Give back the full listing exactly, setting the pictures aside.

#####

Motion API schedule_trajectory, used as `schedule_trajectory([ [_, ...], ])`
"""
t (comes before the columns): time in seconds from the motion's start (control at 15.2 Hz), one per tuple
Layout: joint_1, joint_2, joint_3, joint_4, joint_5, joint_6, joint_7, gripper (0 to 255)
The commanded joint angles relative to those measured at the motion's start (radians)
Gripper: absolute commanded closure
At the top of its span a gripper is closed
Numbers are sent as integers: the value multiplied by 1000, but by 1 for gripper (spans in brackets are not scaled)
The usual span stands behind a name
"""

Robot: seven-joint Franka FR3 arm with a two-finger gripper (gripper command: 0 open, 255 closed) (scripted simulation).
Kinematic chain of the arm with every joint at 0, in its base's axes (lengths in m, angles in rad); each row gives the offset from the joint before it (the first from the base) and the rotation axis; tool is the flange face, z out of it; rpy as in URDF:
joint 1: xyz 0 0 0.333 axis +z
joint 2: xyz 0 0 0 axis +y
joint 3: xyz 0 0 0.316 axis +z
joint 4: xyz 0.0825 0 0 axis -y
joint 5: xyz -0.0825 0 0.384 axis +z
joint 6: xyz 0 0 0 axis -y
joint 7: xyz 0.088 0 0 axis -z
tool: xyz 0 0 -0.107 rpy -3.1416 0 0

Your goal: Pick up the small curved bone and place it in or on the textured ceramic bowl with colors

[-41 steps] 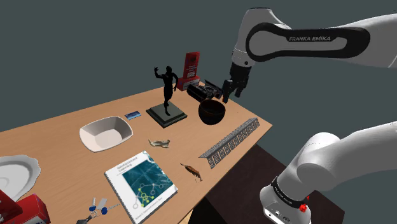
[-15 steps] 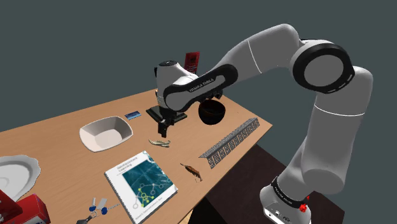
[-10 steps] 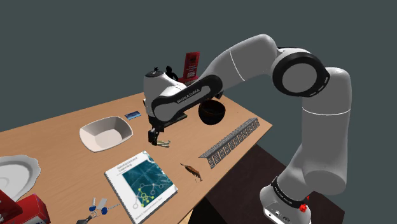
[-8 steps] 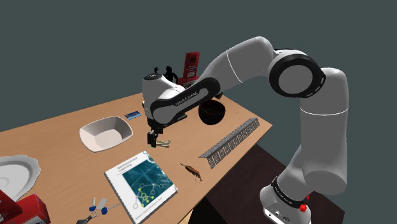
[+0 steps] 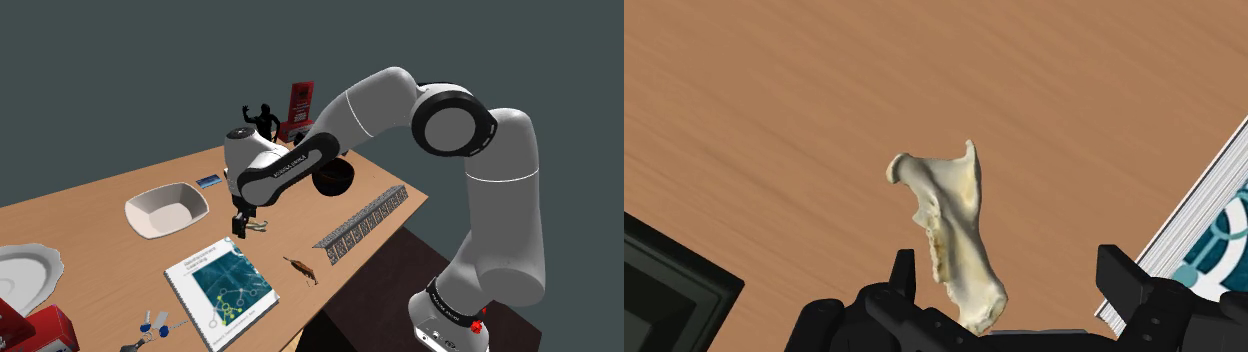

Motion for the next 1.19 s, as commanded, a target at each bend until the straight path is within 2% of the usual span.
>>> schedule_trajectory([
  [0.0, 1, 2, 0, 1, -1, 2, 1, 0],
  [0.26, 1, 2, 0, 1, 0, 1, 1, 0],
  [0.33, 1, 2, 0, 1, 0, 1, 1, 255],
  [0.92, 4, 3, 1, 8, -1, 2, 4, 255],
  [0.99, 4, 3, 1, 8, -1, 2, 4, 0],
  [1.12, -62, 5, 32, 79, 74, -162, -91, 0],
])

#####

▶ **OUTPUT BELOW**:
Motion API schedule_trajectory, used as `schedule_trajectory([ [_, ...], ])`
"""
t (comes before the columns): time in seconds from the motion's start (control at 15.2 Hz), one per tuple
Layout: joint_1, joint_2, joint_3, joint_4, joint_5, joint_6, joint_7, gripper (0 to 255)
The commanded joint angles relative to those measured at the motion's start (radians)
Gripper: absolute commanded closure
At the top of its span a gripper is closed
Numbers are sent as integers: the value multiplied by 1000, but by 1 for gripper (spans in brackets are not scaled)
The usual span stands behind a name
"""

Robot: seven-joint Franka FR3 arm with a two-finger gripper (gripper command: 0 open, 255 closed) (scripted simulation).
Kinematic chain of the arm with every joint at 0, in its base's axes (lengths in m, angles in rad); each row gives the offset from the joint before it (the first from the base) and the rotation axis; tool is the flange face, z out of it; rpy as in URDF:
joint 1: xyz 0 0 0.333 axis +z
joint 2: xyz 0 0 0 axis +y
joint 3: xyz 0 0 0.316 axis +z
joint 4: xyz 0.0825 0 0 axis -y
joint 5: xyz -0.0825 0 0.384 axis +z
joint 6: xyz 0 0 0 axis -y
joint 7: xyz 0.088 0 0 axis -z
tool: xyz 0 0 -0.107 rpy -3.1416 0 0

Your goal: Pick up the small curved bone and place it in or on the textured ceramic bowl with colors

[-41 steps] 
[-15 steps] 
[-10 steps] 
[-8 steps] 
[+0 steps] 

Motion for the next 1.19 s, as commanded, a target at each bend until the straight path is within 2% of the usual span.
>>> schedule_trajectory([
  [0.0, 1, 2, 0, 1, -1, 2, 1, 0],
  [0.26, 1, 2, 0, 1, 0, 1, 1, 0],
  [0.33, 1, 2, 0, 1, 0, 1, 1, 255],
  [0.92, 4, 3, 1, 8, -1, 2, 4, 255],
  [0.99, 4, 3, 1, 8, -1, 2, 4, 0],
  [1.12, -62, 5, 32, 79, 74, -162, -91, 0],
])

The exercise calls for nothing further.